In the 2015–16 season, Solomon Warriors won the S League, Totoa's second S-League title as a coach. His team retained their Melanesian Super Cup title, topping the table in a four-team competition. They beat Amicale F.C., Erakor Golden Star and Western United, winning against all three teams. Toata continued to lead the Warriors to win 3 more TSL titles in 2016, 2017 and 2018, with the 2018 TSL title as his final club season with Solomon Warriors. In total Toata has won 5 TSL titles with Solomon Warriors before he was appointed as the Technical Director of the Solomon Islands Football Federation.

===Solomon Islands===
Toata was appointed the manager of the Solomon Islands national team on 16 October 2015, replacing Jacob Moli. Toata's first game in charge was a friendly against Papua New Guinea on 24 March 2016 and the team won 2–1. His team played another friendly against the same team three days later but, this time, they lost 2–1.
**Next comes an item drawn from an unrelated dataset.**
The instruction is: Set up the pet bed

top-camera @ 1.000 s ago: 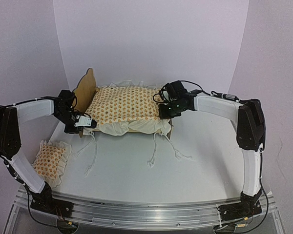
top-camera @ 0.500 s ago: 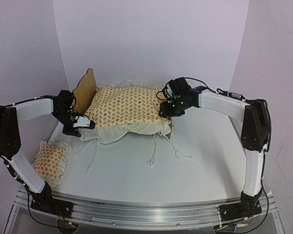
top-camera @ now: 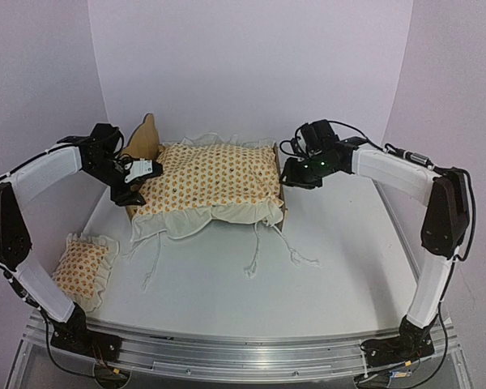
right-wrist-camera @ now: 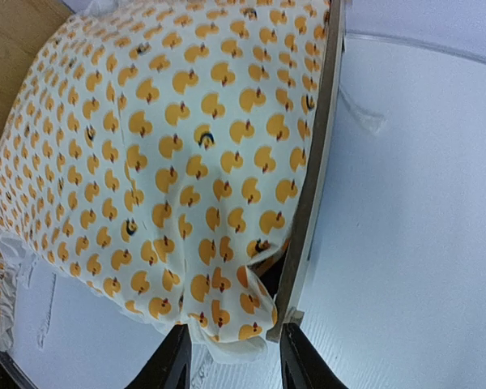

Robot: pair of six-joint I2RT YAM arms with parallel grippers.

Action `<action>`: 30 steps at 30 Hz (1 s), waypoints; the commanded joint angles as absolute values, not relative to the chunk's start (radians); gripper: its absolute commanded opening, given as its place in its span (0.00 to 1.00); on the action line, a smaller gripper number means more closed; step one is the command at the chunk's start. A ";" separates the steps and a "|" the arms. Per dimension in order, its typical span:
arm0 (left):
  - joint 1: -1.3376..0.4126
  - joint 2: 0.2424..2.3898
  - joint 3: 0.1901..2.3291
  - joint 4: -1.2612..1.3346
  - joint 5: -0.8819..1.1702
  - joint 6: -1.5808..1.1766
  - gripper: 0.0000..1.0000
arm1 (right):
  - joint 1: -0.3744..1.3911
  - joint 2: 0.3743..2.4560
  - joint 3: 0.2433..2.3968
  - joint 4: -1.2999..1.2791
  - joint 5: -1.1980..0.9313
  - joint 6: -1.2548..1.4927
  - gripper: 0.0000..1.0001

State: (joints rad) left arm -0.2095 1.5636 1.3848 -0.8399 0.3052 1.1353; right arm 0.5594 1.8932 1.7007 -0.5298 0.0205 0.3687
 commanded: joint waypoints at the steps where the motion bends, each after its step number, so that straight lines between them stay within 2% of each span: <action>1: -0.309 1.634 1.347 -0.709 0.226 1.065 0.67 | 0.590 1.918 1.641 -0.556 -0.063 0.421 0.41; 4: -0.315 1.686 1.362 -0.658 0.217 1.075 0.70 | 0.614 1.940 1.644 -0.553 -0.098 0.405 0.50; 6: -0.314 1.731 1.383 -0.650 0.195 1.079 0.71 | 0.620 1.955 1.638 -0.551 -0.085 0.395 0.53; 9: -0.314 1.794 1.385 -0.629 0.127 1.090 0.69 | 0.620 1.984 1.643 -0.550 -0.041 0.378 0.52; 11: -0.313 1.816 1.374 -0.608 0.088 1.099 0.64 | 0.620 2.008 1.671 -0.551 -0.031 0.365 0.48; 12: -0.311 1.821 1.371 -0.601 0.077 1.100 0.58 | 0.620 2.019 1.684 -0.551 -0.021 0.362 0.44; 14: -0.307 1.821 1.369 -0.592 0.074 1.100 0.38 | 0.618 2.033 1.693 -0.551 -0.001 0.363 0.28; 15: -0.307 1.821 1.370 -0.593 0.071 1.102 0.25 | 0.614 2.035 1.694 -0.551 0.000 0.367 0.20; 17: -0.305 1.821 1.370 -0.595 0.064 1.112 0.12 | 0.601 2.035 1.692 -0.552 0.012 0.373 0.06; 19: -0.294 1.819 1.375 -0.600 0.055 1.124 0.01 | 0.593 2.013 1.682 -0.553 0.029 0.366 0.00; 26: -0.215 1.812 1.453 -0.636 0.076 1.169 0.00 | 0.588 1.874 1.669 -0.599 0.013 0.254 0.00; 30: -0.204 1.806 1.479 -0.636 0.085 1.172 0.00 | 0.588 1.845 1.670 -0.617 -0.072 0.227 0.00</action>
State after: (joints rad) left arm -0.2617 1.8301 1.3945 -0.6644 0.1606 1.2139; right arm 0.5987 1.9427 1.6547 -0.5865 -0.0224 0.2828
Toata's first major international tournament was the 2016 OFC Nations Cup. Solomon Islands were drawn in group B along with New Zealand, Fiji and Vanuatu. In their first match they beat Vanuatu 1–0 with Jerry Donga scoring a goal in the 19th minute. They then lost 1–0 to both New Zealand and Fiji. After all the group B fixtures were completed New Zealand finished top with nine points. Solomon Islands, Fiji and Vanuatu all finished on three points. Solomon Island's goal difference of −1 was better than Fiji's −2 and Vanuatu's −5 so they finished second. This meant they qualified for the semi-finals, where they played the winner of group A, Papua New Guinea, as well as qualifying for the third round of OFC qualifying for the 2018 FIFA World Cup. In the game against Papua New Guinea, Solomon Islands lost 2–1 with an 82nd minute Nigel Dabinyaba goal knocking Toata's team out of the competition.
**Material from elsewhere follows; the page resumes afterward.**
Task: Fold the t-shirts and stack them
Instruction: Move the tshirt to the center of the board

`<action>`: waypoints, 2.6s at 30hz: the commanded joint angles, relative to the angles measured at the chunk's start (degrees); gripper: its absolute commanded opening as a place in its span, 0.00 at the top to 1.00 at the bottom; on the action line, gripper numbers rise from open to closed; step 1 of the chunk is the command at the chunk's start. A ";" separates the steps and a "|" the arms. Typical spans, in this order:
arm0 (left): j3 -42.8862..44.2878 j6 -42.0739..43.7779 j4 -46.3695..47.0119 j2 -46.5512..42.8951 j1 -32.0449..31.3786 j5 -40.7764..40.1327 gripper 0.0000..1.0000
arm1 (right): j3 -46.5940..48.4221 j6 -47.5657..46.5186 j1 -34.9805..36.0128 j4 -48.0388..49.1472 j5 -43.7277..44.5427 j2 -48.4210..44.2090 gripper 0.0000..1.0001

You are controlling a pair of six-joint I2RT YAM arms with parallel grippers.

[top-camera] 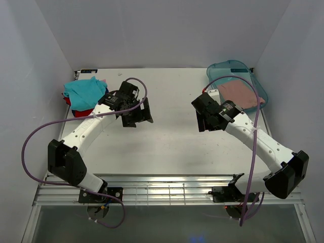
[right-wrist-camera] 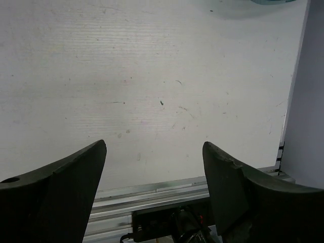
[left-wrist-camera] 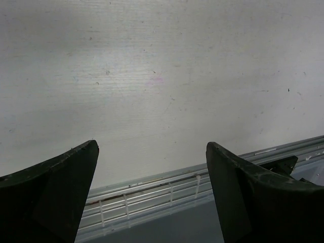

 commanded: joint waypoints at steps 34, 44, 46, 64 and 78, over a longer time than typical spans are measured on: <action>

In July 2016 Toata wanted to step down as head coach of the national team. Before stepping down, he led the Solomon Island into the World Cup Preliminary qualifying round against Tahiti and Papua New Guinea. In November 2019 Toata's Solomon Islands lost 3–0 away to Tahiti but return home to beat Tahiti on home soil by 1 goal to zero only six days later. He was replaced by Spaniard Felipe Vega Arango as interim Coach and Solomon Islands went on to beat PNG to earn a two legged play off with New Zealand losing away and drawing at home.
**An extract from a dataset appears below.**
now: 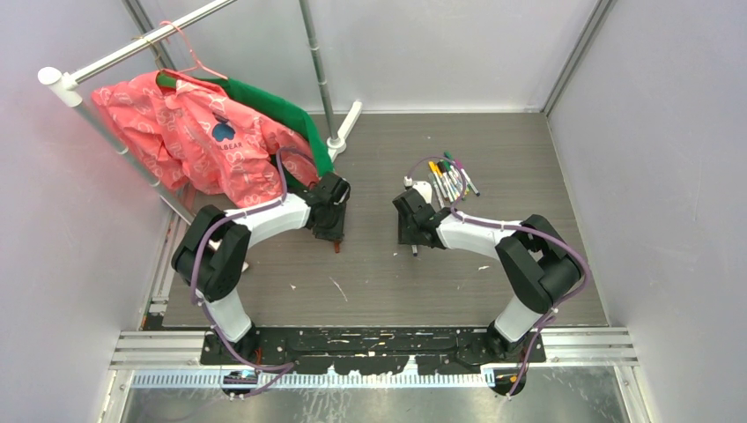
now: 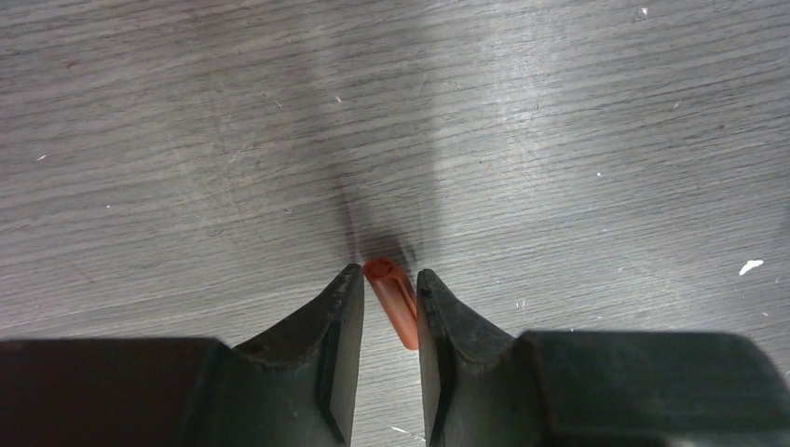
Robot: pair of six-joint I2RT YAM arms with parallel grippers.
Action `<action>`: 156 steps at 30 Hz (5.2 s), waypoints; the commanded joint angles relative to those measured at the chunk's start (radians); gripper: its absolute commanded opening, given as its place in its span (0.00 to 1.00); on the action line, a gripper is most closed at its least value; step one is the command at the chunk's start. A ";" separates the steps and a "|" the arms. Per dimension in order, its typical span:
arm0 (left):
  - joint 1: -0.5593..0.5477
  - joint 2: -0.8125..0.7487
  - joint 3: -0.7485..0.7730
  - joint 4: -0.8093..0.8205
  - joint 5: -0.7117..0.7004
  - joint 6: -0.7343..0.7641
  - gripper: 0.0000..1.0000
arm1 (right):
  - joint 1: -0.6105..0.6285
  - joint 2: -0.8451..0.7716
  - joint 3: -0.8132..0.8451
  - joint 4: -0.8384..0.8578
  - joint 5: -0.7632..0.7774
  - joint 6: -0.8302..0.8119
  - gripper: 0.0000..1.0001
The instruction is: Open the pen caps
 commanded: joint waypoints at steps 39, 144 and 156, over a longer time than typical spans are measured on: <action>-0.004 -0.260 -0.034 0.145 0.046 -0.075 0.71 | -0.309 0.199 0.334 -0.041 0.000 -0.209 0.52; -0.114 -0.498 -0.478 0.793 0.128 -0.683 0.00 | 0.490 -0.359 0.026 -0.020 0.088 0.025 0.01; -0.114 -0.503 -0.486 0.857 0.193 -0.614 0.00 | 0.490 -0.341 0.014 0.012 0.085 0.018 0.23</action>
In 2018 Toata returned on interim base to lead the Solomon Islands in two international friendly matches, beating Macau 1-4 and drew with Fiji 1–1 in Suva. In March 2019 Toata led Solomon Islands to beat Vanuatu 3–1 in an International friendly at home and later on in the same month went on to beat Chinese Taipei 0–1 in Taipei. Toata continued as interim coach until April 2019, when he was named as the Technical Director of the Solomon Islands football Federation. As a head coach he was replaced by Dutch coach Wim Rijsbergen.

In 2024, Toata coached the Solomon Islands U16 team at the OFC U16 Preliminary tournament in Tonga and qualified top of the group after smashing all the teams they played
Solomon islands beat PNG 14 goals to nil, American Samoa 9 goals to nil and Tonga 5 goals
in the final match
Toata the released the team to Eddie Rukumana who took ovet as coach, but missed out on an important campaign to qualify for the women national team management

Moses was once again appointed in March 2025 to lead the Women's Senior team to FiJi where they play the likes of Fiji, Samoa, Tonga and Vanuatu in popl B first match . In Suva, Fiji, the Solomon Islanders lost 2-1 to Fiji, but beat Tonga 5-1, Beat Vanuatu 2-1 and Samoa in the semi-final 2-1.
Solomon islands contineus its winning in spree by Beating Champions PNG - 3-2.

==Honours==
Solomon Islands
- OFC Nations Cup: Runner-up, 2004; 3rd place 2000

==Notes==
For the 2004 and 2005–06 seasons Kossa F.C. was known as Fairwest F.C.